REVIRAVOLTA: Júri aponta legítima defesa e absolve mulher acusada de matar o marido a facadas em Mogi Mirim

A mulher, que estava presa na penitenciária feminina de Mogi Guaçu desde outubro de 2025, foi solta após a absolvição

Samuel Silva
Samuel Silva
Jornalista em formação, apaixonado por esportes e audiovisual. Redator no Portal TH, Tudo Sobre Paulista e Coordenador de Mídias na Taça das Favelas Campinas!@silvasamuuel nas redes sociais!

Izabelle Freitas Lima da Silva, de 38 anos, foi absolvida pelo tribunal após ser acusada de matar o marido a facadas. O caso ocorreu em outubro de 2025, no Parque das Laranjeiras, em Mogi Mirim.

Ao longo do processo, a defesa da mulher alegou que o marido, Leonardo Lira Andrade de Lima, de 29 anos, era dependente químico e agredia fisicamente e psicologicamente a esposa, que seria a verdadeira vítima no caso.

Após exames no corpo de Leonardo, foi constatado cocaína no sangue do homem horas depois da morte, o que confirmou a informação dada pela defesa da mulher. Após a apuração dos fatos, Izabelle foi absolvida e o caso foi apontado como legítima defesa.

Sobre o caso

A defesa da mulher, em momento algum, negou o assassinado do marido.
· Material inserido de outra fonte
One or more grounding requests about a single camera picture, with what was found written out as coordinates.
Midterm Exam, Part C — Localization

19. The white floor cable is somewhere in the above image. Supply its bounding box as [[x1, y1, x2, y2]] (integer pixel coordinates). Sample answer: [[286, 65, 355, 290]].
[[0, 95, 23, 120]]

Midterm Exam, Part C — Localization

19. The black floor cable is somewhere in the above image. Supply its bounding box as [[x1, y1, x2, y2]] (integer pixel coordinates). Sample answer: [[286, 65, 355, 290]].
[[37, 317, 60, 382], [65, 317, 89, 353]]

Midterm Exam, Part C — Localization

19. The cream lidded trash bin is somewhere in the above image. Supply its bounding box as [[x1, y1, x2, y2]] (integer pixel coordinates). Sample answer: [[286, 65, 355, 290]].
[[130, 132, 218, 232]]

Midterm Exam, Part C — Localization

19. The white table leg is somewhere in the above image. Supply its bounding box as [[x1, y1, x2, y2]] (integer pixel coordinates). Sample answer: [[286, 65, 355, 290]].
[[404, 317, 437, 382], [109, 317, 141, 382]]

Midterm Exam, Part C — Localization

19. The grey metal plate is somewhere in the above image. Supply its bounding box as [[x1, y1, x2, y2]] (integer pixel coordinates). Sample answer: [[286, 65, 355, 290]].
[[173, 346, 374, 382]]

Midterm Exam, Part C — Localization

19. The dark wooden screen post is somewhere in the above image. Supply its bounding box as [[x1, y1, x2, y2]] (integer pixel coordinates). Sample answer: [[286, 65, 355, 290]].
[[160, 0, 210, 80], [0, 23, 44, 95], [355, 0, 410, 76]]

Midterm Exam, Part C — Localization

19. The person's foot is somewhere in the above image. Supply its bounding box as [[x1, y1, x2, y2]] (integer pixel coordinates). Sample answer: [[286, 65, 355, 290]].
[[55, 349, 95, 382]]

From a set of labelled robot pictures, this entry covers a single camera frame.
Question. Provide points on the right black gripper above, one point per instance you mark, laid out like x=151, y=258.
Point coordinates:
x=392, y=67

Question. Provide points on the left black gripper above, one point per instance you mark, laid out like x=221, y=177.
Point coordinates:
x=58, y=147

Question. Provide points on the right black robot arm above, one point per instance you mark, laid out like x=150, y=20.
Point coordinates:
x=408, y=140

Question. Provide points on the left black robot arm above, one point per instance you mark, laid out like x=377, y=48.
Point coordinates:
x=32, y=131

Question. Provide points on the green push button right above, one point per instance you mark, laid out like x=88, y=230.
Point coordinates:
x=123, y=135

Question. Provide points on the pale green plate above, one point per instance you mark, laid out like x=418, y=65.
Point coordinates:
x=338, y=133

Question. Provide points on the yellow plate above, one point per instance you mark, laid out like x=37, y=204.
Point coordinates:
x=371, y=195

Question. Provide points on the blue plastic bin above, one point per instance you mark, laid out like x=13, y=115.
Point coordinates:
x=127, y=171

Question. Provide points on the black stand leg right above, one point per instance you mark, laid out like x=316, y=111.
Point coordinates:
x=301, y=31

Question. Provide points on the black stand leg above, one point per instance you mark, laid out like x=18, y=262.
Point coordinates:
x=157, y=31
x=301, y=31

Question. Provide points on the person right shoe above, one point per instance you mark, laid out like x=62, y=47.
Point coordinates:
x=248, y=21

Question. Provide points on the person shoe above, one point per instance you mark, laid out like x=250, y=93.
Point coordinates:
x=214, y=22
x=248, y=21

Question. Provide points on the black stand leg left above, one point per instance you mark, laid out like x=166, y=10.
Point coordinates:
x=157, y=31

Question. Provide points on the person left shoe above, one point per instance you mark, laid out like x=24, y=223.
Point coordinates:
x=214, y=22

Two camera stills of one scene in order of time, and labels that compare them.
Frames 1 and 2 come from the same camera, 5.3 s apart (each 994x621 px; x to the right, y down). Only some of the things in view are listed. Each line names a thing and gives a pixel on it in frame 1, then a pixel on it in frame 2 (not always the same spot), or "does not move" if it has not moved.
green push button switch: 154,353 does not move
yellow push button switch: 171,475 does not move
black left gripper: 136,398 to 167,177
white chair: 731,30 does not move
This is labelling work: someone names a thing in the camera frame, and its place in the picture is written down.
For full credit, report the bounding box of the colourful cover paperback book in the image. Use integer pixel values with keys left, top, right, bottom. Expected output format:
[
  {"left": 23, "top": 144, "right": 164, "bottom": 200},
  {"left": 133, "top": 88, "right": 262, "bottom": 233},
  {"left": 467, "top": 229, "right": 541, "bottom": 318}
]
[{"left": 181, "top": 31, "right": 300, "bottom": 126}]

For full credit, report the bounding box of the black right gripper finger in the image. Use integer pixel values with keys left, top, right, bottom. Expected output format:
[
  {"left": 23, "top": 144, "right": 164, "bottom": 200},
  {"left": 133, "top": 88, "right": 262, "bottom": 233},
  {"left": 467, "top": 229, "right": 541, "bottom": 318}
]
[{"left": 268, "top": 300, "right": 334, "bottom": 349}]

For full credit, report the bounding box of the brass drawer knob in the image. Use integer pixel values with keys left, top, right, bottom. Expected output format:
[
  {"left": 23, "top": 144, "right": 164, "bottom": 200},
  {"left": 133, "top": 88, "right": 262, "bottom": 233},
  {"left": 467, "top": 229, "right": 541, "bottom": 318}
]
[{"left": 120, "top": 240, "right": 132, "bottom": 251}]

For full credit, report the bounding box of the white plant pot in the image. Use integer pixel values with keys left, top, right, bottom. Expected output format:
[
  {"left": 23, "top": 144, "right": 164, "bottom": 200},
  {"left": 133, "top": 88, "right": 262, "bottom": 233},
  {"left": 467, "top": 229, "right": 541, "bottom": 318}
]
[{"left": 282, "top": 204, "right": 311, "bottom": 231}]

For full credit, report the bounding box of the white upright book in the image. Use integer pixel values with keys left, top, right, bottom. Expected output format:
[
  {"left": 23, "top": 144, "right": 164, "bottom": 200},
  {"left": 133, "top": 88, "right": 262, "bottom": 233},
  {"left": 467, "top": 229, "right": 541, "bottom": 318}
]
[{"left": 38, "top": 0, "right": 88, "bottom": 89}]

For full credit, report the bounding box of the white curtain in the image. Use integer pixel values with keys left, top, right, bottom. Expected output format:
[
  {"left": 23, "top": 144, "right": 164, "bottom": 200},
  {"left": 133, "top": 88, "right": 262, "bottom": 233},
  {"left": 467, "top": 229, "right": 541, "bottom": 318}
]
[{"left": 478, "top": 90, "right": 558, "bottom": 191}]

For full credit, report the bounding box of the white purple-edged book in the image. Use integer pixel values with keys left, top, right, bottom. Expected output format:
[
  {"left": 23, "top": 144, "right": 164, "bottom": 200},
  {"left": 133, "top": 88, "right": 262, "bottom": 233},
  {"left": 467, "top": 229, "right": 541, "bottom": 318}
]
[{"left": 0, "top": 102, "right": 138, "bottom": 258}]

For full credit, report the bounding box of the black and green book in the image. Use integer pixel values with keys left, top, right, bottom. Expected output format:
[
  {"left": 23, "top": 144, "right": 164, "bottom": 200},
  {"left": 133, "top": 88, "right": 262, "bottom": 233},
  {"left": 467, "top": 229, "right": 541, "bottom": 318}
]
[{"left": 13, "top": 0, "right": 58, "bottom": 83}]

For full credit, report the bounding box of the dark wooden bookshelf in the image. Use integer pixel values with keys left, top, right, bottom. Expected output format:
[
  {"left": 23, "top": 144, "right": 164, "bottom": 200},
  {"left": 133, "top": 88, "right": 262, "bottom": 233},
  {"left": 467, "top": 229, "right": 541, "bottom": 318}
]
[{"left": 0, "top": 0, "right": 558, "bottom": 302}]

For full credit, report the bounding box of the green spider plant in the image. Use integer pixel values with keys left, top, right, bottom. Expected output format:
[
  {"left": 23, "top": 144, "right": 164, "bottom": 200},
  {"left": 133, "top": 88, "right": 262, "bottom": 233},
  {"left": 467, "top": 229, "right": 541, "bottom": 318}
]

Porém, as explicações dadas retratavam uma história além do que as câmeras de segurança mostraram no dia dos fatos.

Foi apresentado ao júri que Izabelle sofria agressões psicológicas e físicas do marido, e que ele seria dependente químico. Segundo a defesa, a mulher estava em um relacionamento marcado por agressões ameaças e controle.

No dia da morte de Leonardo, uma discussão teria ocorrido entre o casal, e a mulher teria se defendido das ameaças e agressões do companheiro com facadas. Logo após as facadas, ela foi presa e estava à disposição da justiça desde então.

Exames foram realizados no corpo de Leonardo, e constataram que havia cocaína no sangue dele horas após a morte. O fato foi de encontro com a versão da defesa, e confirmou que o homem teria utilizado drogas.

Além do exame, algumas testemunhas foram ouvidas. Todas confirmaram a versão apresentada pela defesa, de que realmente Izabelle vivia em um relacionamento complicado, e a afirmaram que já tinham presenciado episódios de agressões do homem anteriormente.

Decisão do júri

Após analisar os fatos, ouvir a defesa e as testemunhas, o júri constatou que o assassinado cometido por Izabelle Freitas Lima da Silva, de 38 anos, foi em legítima defesa.

A mulher, que estava presa na penitenciária feminina de Mogi Guaçu, foi solta após a absolvição.